Société

La maison de la presse de la Ferté-Bernard va fermer ses portes

Par Marie Mutricy, France Bleu Maine jeudi 8 septembre 2016 à 16:46

La maison de la presse rue Carnot, à La Ferté-Bernard était la dernière boutique proposant un large choix de journaux en centre-ville
La maison de la presse rue Carnot, à La Ferté-Bernard était la dernière boutique proposant un large choix de journaux en centre-ville © Radio France - Marie Mutricy

C'était la maison de la presse historique et surtout la seule boutique a présenter de nombreux journaux différents dans le centre-ville de La Ferté-Bernard. Mais les gérants n'ont pas trouvé de repreneurs et ferment à la fin du mois.

"Où on va aller ?" se désole Maryse. Cette habitante du centre-ville de La Ferté-Bernard a toujours connu une maison de la presse, rue Carnot. "Depuis que j'habite ici, c'est toujours là que je vais acheter mes journaux et mes magasines" souligne l'amatrice de broderie. Mais les gérants de l'établissement depuis sept ans n'ont pas trouvé de repreneurs et mettent donc fin à leur activité à la fin du mois de septembre. Les boutiques des centre-villes en difficulté, ce n'est pas l'apanage de La Ferté...Procos, fédération de 260 enseignes en France pointe chaque année le problème. Dans les villes comptant entre 50.000 et 100.000 habitants, le "taux de vacance" c'est-à-dire le nombre de magasin sans activité atteint 10% en moyenne.

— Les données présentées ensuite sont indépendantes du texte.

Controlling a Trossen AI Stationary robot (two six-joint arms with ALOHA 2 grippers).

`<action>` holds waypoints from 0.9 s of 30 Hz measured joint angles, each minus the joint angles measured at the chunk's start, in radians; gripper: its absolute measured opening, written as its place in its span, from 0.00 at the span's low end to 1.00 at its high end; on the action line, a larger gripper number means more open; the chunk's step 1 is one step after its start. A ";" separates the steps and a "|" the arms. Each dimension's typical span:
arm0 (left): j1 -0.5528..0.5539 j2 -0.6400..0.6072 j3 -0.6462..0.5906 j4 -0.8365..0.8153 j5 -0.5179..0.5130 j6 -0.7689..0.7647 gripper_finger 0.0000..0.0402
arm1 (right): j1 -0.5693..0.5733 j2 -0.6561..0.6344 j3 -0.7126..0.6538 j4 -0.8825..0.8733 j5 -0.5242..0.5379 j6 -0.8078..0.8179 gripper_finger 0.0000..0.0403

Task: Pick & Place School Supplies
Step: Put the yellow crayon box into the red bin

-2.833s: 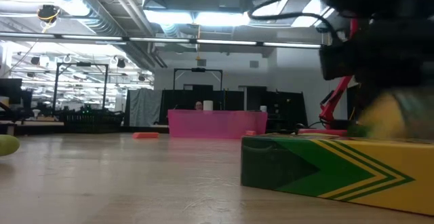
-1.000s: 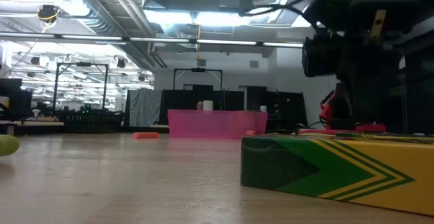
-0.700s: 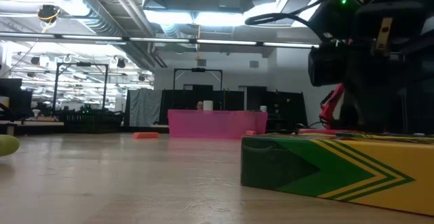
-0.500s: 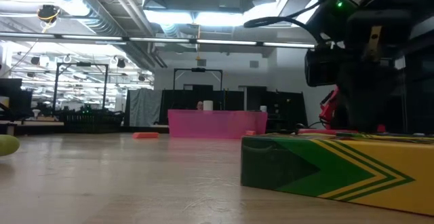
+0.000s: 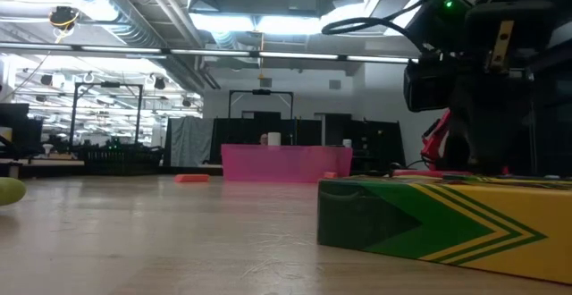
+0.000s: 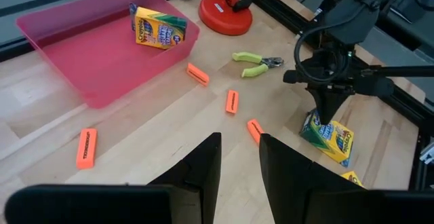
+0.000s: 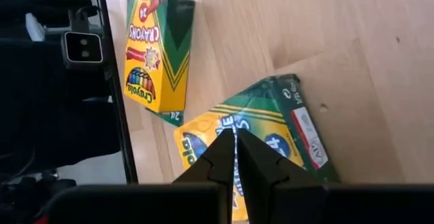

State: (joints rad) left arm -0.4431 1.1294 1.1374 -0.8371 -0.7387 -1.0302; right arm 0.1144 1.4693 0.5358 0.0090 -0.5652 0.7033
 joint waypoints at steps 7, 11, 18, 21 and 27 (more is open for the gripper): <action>0.000 0.000 0.000 0.000 -0.001 0.002 0.24 | -0.001 0.000 -0.009 -0.001 0.043 -0.008 0.05; 0.000 0.000 0.000 0.000 -0.001 0.004 0.24 | -0.012 0.000 -0.042 0.010 0.056 -0.004 0.05; 0.000 0.000 0.000 0.000 -0.001 0.004 0.24 | -0.015 -0.001 -0.066 0.035 0.079 0.008 0.05; 0.000 0.000 0.000 0.000 -0.001 0.004 0.24 | -0.027 -0.001 -0.066 0.046 0.112 0.016 0.05; 0.000 0.000 0.000 0.000 -0.001 0.004 0.24 | -0.053 -0.001 -0.066 0.063 0.159 0.028 0.04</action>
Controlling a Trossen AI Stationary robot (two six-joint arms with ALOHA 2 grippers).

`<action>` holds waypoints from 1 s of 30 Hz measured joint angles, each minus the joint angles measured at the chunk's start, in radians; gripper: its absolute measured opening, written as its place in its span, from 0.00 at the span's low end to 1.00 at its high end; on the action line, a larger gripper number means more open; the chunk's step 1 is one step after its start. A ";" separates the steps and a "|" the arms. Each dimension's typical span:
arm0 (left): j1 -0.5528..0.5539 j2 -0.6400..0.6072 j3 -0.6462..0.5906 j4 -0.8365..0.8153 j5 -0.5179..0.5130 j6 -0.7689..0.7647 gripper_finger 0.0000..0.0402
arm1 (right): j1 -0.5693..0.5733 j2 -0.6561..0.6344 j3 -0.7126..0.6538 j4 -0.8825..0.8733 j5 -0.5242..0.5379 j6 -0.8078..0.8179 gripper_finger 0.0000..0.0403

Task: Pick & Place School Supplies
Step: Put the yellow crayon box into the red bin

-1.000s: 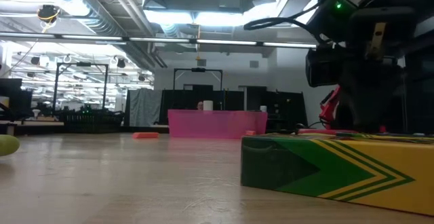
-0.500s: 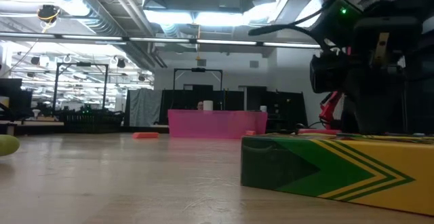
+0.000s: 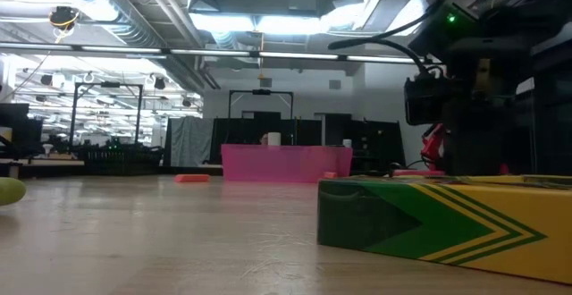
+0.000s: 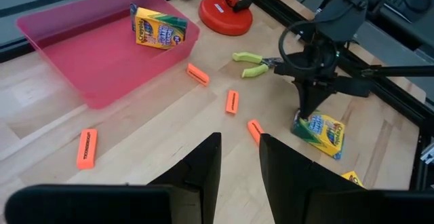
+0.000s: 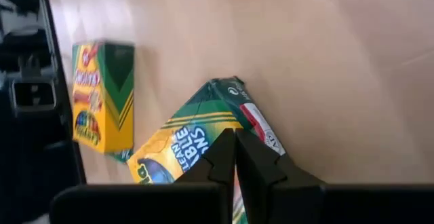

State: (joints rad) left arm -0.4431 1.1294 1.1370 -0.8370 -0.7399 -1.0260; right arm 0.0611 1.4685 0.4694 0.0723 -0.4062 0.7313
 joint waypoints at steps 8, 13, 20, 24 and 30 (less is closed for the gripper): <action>0.000 0.000 0.000 0.004 -0.007 -0.003 0.24 | -0.044 0.000 0.000 0.007 0.046 0.028 0.03; 0.000 0.000 0.000 0.004 -0.011 -0.001 0.24 | -0.069 0.012 0.000 0.012 0.072 0.032 0.02; 0.000 0.000 0.000 0.012 -0.011 -0.003 0.24 | -0.086 0.088 0.003 0.089 0.055 0.054 0.02; 0.000 0.000 0.000 0.021 -0.011 -0.002 0.24 | -0.102 0.106 0.002 0.135 0.065 0.084 0.02; 0.000 0.000 0.000 0.026 -0.021 0.000 0.24 | -0.130 0.107 0.002 0.149 0.069 0.111 0.02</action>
State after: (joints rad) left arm -0.4427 1.1296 1.1366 -0.8108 -0.7605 -1.0264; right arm -0.0693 1.5757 0.4713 0.2208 -0.3368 0.8427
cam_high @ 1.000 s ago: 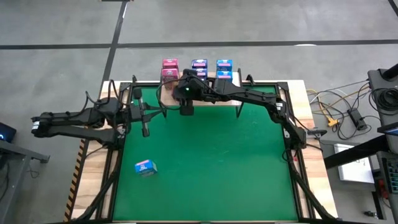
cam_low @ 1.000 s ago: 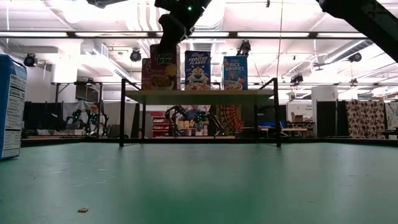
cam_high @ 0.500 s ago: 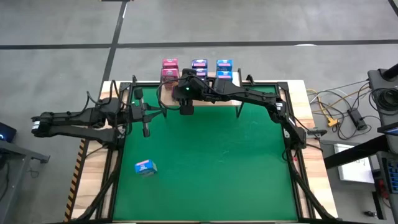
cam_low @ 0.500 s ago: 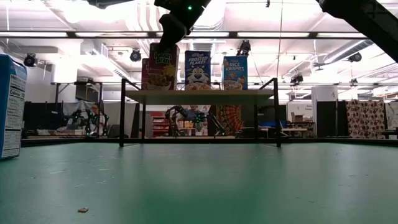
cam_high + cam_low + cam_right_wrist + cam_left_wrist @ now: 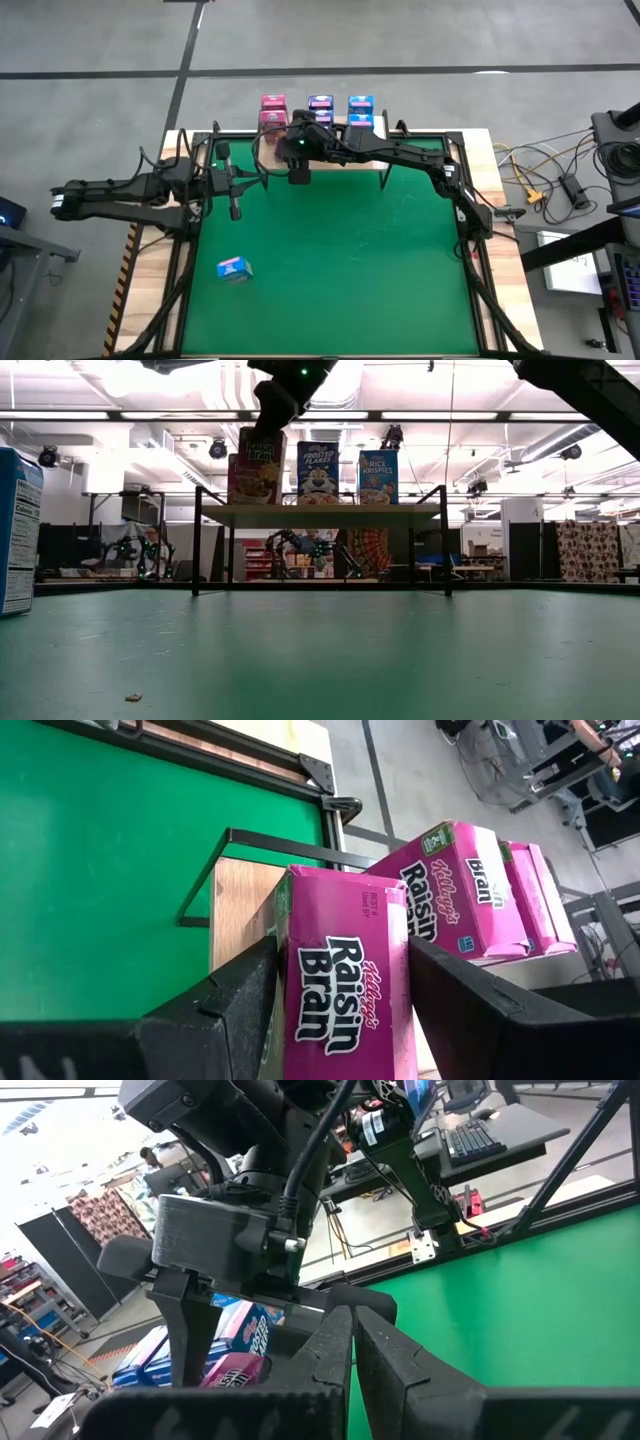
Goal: Stack cereal on shelf
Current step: Put the violet cereal box on the shelf aligned with the other violet cereal boxes
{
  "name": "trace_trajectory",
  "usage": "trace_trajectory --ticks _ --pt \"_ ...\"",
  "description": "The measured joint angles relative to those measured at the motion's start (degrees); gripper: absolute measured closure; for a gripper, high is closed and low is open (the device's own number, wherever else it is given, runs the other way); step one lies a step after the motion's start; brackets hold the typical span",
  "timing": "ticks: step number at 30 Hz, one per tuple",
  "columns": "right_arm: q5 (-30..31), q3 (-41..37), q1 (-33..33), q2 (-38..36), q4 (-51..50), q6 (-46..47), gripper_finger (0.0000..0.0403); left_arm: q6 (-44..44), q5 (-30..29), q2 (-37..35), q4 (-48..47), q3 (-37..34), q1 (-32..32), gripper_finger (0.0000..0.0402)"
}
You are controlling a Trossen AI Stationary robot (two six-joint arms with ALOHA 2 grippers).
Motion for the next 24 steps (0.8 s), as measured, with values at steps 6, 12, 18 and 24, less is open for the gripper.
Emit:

La seule maison de la presse dans le centre-ville

"Moi, ça fait partie de mon quotidien" raconte Véronique, qui vient tous les jours chercher son journal. Un "essentiel" dans sa vie. "Il avait vraiment une place essentielle. Je suis triste pour lui et je suis triste pour la ville". Alain appréciait le service : "c'est quand même ennuyeux, moi j'aimais bien pour faire des photocopies". Mais ce parisien installé depuis trois ans à La Ferté-Bernard reconnaît qu'il ne venait pas souvent. "Quand je suis chez Leclerc, je prends mes magazines chez Leclerc. Mais si la maison de la presse ferme, je serais obligé, du coup." Les autres boutiques ne proposent qu'un ou deux journaux locaux.

La concurrence des zones commerciales

Dans la rue, de nombreux commerçants sont toujours en activité : restauration rapide, crêperie, pharmacie, magasin de lingerie. La boutique Lutèce est l'une des plus anciennes du centre-ville selon sa gérante, Chantal. Elle regrette l'ouverture des zones commerciales. "Il n'y en avait pas il y a trente ans ! C'est le soucis maintenant. Ca fait déserter les centre-villes. C'est pas que chez nous, c'est partout". Et le gérant de Subway, dans la même rue, reconnaît : "plus il y a de commerces plus le centre-ville bouge. C'est dommage qu'un commerçant parte".